Un escalofrío me recorre los brazos, helándome la piel.

—¿Pasó algo en Guadalajara? —mi voz tiembla—. Ay, bendito. ¿Mi abuela? ¿Dulce?

—Tu abuela se encuentra bien, al igual que tu hermana y Sebastian —responde con rapidez—. Es otra cosa.

—Fabrizio —le tomo la muñeca, obligándolo a mirarme—. Puedo ver la duda en tus ojos. ¿Qué sucede? ¿Victor Hugo es el que te ha estado llamando? ¿Encontró algo?

—La última vez que hablamos de tu mamma y su… relazione con Ferrer, me pediste algo.

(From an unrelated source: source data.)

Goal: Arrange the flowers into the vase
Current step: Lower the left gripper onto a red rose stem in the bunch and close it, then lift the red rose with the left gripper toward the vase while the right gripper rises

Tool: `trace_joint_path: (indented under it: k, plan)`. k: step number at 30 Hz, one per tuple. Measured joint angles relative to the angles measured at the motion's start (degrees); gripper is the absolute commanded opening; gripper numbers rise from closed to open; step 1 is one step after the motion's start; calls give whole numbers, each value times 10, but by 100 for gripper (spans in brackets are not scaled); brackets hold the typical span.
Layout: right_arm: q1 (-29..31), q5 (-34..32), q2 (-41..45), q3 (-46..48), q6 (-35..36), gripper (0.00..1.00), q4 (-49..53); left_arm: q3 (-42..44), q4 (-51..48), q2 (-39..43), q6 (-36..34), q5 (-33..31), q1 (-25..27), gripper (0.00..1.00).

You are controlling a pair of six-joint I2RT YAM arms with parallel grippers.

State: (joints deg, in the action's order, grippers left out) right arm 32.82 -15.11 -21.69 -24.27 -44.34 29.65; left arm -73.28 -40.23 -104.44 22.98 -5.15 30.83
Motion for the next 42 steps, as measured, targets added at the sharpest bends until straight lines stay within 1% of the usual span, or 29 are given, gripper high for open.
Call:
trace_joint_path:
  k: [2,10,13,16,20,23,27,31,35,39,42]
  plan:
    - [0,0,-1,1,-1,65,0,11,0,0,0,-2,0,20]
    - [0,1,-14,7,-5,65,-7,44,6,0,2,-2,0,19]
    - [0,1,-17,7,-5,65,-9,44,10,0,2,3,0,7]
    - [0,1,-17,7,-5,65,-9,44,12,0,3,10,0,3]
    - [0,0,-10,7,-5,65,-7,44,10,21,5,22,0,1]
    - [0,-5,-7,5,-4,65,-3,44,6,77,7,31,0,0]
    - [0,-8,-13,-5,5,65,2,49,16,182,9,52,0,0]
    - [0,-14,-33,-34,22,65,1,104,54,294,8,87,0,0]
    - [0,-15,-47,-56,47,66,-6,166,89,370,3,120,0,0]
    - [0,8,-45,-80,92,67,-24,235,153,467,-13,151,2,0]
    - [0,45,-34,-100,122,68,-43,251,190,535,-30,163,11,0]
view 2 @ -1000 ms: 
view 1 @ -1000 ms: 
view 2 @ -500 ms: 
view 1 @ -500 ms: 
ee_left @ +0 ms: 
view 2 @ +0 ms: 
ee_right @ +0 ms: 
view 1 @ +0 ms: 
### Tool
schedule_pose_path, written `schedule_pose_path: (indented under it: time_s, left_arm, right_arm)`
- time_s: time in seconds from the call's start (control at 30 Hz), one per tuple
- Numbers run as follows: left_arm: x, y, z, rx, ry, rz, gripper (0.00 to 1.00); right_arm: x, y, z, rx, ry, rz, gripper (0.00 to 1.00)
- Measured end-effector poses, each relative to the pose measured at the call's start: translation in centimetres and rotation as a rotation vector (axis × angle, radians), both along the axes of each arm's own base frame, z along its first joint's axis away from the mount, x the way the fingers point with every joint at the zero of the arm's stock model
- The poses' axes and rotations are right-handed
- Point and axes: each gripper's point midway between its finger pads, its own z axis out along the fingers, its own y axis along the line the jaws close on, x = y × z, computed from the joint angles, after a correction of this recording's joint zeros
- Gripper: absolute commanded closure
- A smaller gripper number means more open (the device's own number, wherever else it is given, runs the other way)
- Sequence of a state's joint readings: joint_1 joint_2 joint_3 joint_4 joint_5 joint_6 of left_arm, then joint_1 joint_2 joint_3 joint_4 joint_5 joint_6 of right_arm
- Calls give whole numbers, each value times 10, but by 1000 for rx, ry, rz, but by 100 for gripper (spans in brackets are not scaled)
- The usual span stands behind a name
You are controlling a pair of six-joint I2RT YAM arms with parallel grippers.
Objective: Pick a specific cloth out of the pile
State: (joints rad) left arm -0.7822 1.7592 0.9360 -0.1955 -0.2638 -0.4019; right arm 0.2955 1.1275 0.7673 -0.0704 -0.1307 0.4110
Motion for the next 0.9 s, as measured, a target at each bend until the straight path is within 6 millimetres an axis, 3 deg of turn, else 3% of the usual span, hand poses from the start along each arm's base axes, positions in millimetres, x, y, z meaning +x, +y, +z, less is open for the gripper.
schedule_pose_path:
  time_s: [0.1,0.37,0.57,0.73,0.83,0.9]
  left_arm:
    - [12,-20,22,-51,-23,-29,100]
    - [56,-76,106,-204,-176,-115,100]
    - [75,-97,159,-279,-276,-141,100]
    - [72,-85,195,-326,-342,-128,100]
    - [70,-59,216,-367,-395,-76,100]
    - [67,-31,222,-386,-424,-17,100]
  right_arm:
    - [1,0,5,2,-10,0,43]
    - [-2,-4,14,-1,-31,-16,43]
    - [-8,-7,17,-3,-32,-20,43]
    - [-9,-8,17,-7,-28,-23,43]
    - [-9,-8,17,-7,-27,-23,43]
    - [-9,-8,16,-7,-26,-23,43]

—Si —asiento, recordando nuestra platica en el coche—, que si te enterabas de algo, me lo dirías. Hablábamos de… un supuesto affaire.

—Quiana —acaricia mi mano—. Lo que voy a decirte no es sencillo, pero prometí ser claro contigo, protegerte y amarte —se pasa una mano por la nuca, incómodo. Y entonces lo suelta—. Tu madre estuvo con él.

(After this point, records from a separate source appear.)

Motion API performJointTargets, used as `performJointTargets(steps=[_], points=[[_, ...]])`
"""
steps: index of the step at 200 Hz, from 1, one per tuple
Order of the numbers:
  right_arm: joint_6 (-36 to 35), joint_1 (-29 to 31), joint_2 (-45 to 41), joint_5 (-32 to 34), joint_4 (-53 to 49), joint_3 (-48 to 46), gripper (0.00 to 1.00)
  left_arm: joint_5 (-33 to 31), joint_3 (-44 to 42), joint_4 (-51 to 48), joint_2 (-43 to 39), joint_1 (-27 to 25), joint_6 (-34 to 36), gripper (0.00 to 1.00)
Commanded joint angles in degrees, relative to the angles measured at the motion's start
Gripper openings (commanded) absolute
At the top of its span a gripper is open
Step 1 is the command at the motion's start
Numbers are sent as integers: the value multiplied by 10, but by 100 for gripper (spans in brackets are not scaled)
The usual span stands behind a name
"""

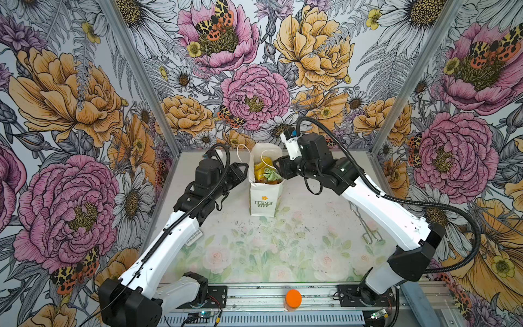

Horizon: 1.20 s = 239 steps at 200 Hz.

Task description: Place the snacks into the paper bag

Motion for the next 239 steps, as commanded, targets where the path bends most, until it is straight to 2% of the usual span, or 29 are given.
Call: performJointTargets(steps=[1,48,82,155,183,239], points=[[-7,-21,-54,2,-3,-15,50,-56,16,-40,-26,-4,51,58],[-18,-92,-141,21,-12,-82,51,-101,20,-47,-67,0,130,72],[-38,-170,-182,7,-11,-123,52,-107,19,-37,-85,8,181,99],[-112,-294,-212,13,10,-210,58,-109,-34,30,-136,82,256,99],[-142,-318,-239,24,73,-287,59,-102,-66,68,-147,112,288,99],[-140,-374,-263,3,223,-459,61,-85,-136,151,-145,149,342,99]])
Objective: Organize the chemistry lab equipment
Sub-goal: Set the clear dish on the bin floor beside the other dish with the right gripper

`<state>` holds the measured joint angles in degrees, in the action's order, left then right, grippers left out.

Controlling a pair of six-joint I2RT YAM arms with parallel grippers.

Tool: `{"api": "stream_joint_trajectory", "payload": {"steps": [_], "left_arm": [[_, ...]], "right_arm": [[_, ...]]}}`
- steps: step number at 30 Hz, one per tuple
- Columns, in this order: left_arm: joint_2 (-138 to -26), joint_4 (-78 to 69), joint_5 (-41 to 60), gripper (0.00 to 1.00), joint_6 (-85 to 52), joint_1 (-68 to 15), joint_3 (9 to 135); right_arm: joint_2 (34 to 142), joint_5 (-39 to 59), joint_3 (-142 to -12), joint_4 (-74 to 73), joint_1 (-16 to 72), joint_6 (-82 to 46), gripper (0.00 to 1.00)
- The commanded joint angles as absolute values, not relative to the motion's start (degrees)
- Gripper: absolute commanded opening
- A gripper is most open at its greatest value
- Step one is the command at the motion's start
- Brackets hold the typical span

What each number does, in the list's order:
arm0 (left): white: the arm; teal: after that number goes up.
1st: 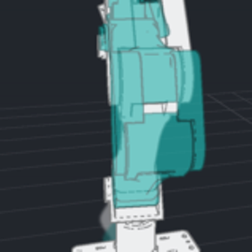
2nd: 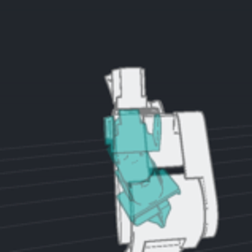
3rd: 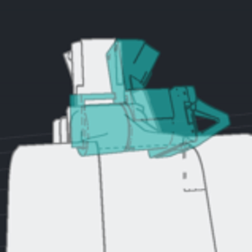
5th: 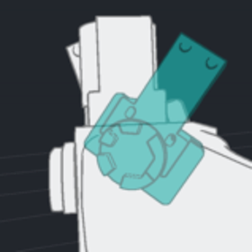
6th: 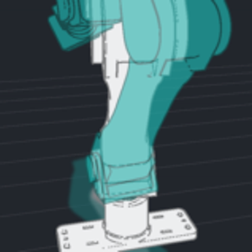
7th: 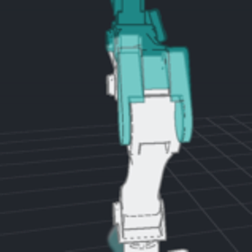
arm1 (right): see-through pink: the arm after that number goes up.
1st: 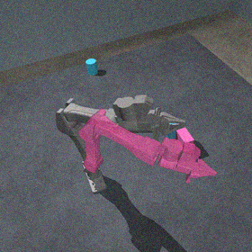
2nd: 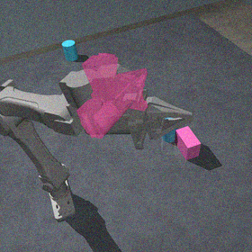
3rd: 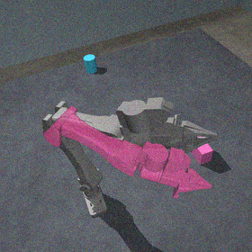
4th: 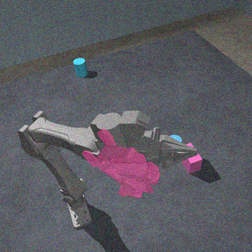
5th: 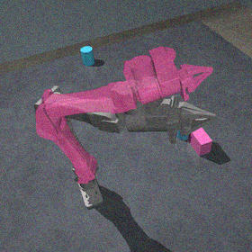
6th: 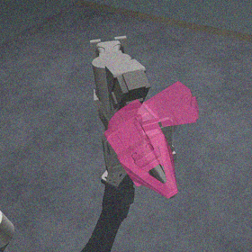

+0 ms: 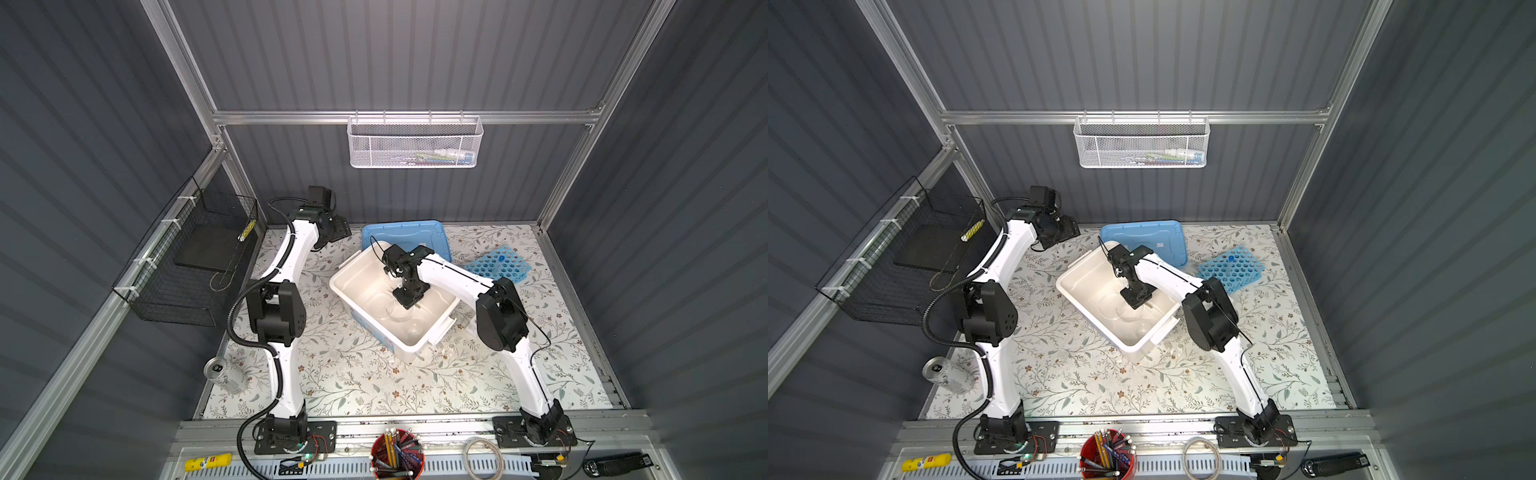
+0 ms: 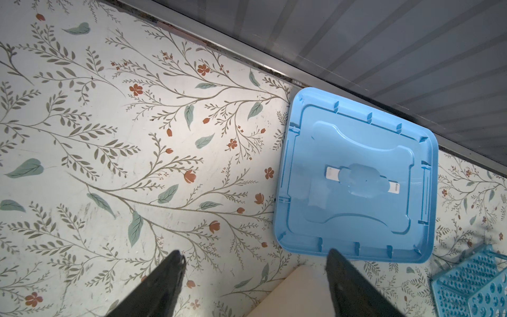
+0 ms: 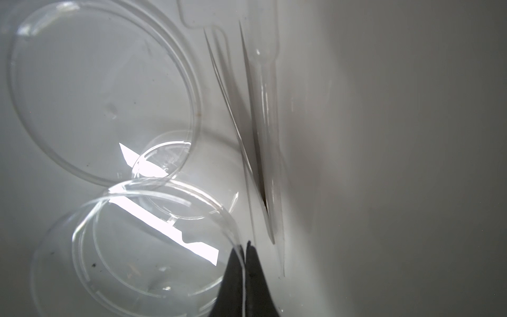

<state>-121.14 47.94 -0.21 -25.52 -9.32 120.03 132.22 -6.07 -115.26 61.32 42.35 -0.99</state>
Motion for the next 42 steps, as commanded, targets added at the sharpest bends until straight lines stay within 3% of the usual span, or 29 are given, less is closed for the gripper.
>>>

—Perdón, ¿qué… qué acabas de decir? —una risa incrédula se me escapa, de esas que nacen del desconcierto más profundo y se mezcla con las lagrimas a punto de derramarse.

—Tua madre y Astor… tuvieron una aventura hace muchos años.

—Ay, no. No, Fabrizio, no —me llevo las manos a la cara, sintiendo cómo el aire me falta—. Dame un segundo, por favor —me levanto rápido del asiento y comienzo a caminar por el pasillo.

Mi pecho se aprieta, se hunde con el peso de la revelación. Es como si una ola de angustia me aplastara desde adentro. Las lágrimas comienzan a salir sin permiso, pero no son de tristeza, son de furia. Furia pura. «¿Hasta dónde fuiste capaz de llegar, mamá?» Otra risa amarga se escapa de mis labios, mezclada con el nudo en mi garganta. Mi mente no logra comprender lo que acabo de escuchar. No le bastó con el abogado Rojas o el marido de Xóchitl, ¡también se metió con mi ex prometido! ¡No puede ser posible que mis sospechas fueran ciertas, que mi madre haya sido capaz de tanto!